Why does the cache query use an index on (location, recorded_at DESC)?
The hot lookup asks for the newest row for one location. SQLite can use the index to jump to that location's section, then read the newest timestamp first.
The index matches this query shape:
WHERE location = ?
ORDER BY recorded_at DESC
LIMIT 1
Use EXPLAIN QUERY PLAN to check whether SQLite is using an index. Look for SEARCH ... USING INDEX rather than SCAN.
When should repeated data move into another table?
Split data when the repeated value is really its own entity: it appears in many rows, has attributes of its own, or needs a rule that keeps references valid. A city with a country, timezone, API id, and many readings is a good candidate for a locations table.
Do not normalise just to look clever. If the value has no independent attributes and no other tables refer to it, keeping it directly on the row can be simpler.
Before moving on
You are ready for the next chapter if you can explain these choices in plain language:
- Why the weather project keeps historical rows instead of only the latest value.

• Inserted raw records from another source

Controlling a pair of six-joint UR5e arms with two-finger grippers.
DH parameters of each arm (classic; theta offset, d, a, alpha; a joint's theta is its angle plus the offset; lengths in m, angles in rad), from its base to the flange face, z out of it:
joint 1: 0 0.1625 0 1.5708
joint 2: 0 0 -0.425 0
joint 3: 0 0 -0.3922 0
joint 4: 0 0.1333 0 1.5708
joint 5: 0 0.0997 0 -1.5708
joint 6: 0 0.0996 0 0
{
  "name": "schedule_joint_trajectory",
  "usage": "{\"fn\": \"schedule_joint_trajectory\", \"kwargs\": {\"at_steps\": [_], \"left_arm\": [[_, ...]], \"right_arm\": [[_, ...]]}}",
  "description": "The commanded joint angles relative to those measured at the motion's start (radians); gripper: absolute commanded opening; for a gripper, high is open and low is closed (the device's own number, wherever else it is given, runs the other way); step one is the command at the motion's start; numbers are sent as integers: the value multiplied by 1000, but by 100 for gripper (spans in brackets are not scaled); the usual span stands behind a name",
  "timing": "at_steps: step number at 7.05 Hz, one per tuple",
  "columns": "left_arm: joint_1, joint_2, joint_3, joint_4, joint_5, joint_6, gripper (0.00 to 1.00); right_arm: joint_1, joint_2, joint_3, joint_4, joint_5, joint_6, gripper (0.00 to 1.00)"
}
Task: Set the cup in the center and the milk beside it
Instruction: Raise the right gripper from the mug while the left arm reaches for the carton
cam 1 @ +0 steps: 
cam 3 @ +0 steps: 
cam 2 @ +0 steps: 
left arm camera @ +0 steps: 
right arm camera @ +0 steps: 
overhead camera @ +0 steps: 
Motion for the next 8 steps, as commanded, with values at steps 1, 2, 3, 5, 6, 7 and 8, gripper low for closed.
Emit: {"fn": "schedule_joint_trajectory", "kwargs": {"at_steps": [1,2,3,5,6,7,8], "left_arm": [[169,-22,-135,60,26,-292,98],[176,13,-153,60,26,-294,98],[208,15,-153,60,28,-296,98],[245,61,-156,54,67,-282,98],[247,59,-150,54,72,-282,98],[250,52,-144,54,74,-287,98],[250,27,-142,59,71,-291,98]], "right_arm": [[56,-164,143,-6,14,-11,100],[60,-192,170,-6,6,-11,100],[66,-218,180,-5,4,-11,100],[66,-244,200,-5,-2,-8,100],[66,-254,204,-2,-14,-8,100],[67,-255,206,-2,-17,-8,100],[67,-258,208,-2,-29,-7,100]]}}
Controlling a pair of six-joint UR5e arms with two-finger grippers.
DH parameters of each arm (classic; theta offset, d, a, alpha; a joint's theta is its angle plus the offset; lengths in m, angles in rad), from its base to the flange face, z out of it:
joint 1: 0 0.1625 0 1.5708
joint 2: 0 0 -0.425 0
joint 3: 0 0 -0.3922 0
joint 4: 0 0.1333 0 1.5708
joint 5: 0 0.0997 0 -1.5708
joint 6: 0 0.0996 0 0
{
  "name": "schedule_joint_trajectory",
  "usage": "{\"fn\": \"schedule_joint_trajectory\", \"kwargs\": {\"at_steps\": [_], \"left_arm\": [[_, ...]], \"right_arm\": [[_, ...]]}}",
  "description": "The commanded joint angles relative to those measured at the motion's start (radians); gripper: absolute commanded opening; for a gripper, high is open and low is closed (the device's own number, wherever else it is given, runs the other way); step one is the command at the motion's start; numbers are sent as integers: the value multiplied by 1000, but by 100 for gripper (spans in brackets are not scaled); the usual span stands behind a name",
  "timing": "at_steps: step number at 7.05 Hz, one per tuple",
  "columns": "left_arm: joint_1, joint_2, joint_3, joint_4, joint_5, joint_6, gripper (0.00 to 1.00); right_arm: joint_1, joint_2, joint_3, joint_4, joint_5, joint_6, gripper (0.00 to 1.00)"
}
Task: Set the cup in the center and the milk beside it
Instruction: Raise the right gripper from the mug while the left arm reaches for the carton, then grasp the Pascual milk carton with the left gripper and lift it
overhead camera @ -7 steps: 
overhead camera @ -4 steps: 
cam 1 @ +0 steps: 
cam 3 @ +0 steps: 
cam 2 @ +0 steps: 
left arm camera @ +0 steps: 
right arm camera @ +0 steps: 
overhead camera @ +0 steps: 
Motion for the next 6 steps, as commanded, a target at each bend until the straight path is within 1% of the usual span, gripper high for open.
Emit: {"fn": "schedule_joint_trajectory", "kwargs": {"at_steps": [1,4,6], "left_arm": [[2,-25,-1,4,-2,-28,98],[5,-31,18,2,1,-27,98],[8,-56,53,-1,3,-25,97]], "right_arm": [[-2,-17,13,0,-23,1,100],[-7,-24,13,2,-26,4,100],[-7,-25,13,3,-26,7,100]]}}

- Why the schema lets SQLite fill
idandrecorded_at. - Why every Python value goes through a parameter.
- Why reads and writes have different
sqlite3patterns. - Why indexes follow real queries, not guesses.
- Why SQLite is a strong local database but not the answer for many simultaneous writers across multiple servers.
Looking forward
Chapter 16 takes the same database thinking into the Spotify Music Time Machine. OAuth gets permission to call Spotify. The API provides current listening data. SQLite gives the project memory.
The model becomes richer, but the habits stay the same: store entities once when they have their own meaning, append snapshots when history matters, index the questions the app asks repeatedly, and use Python database code that keeps SQL readable and values safe.
That is the quiet power of this chapter. You are no longer just calling APIs and printing responses; you can build applications that remember.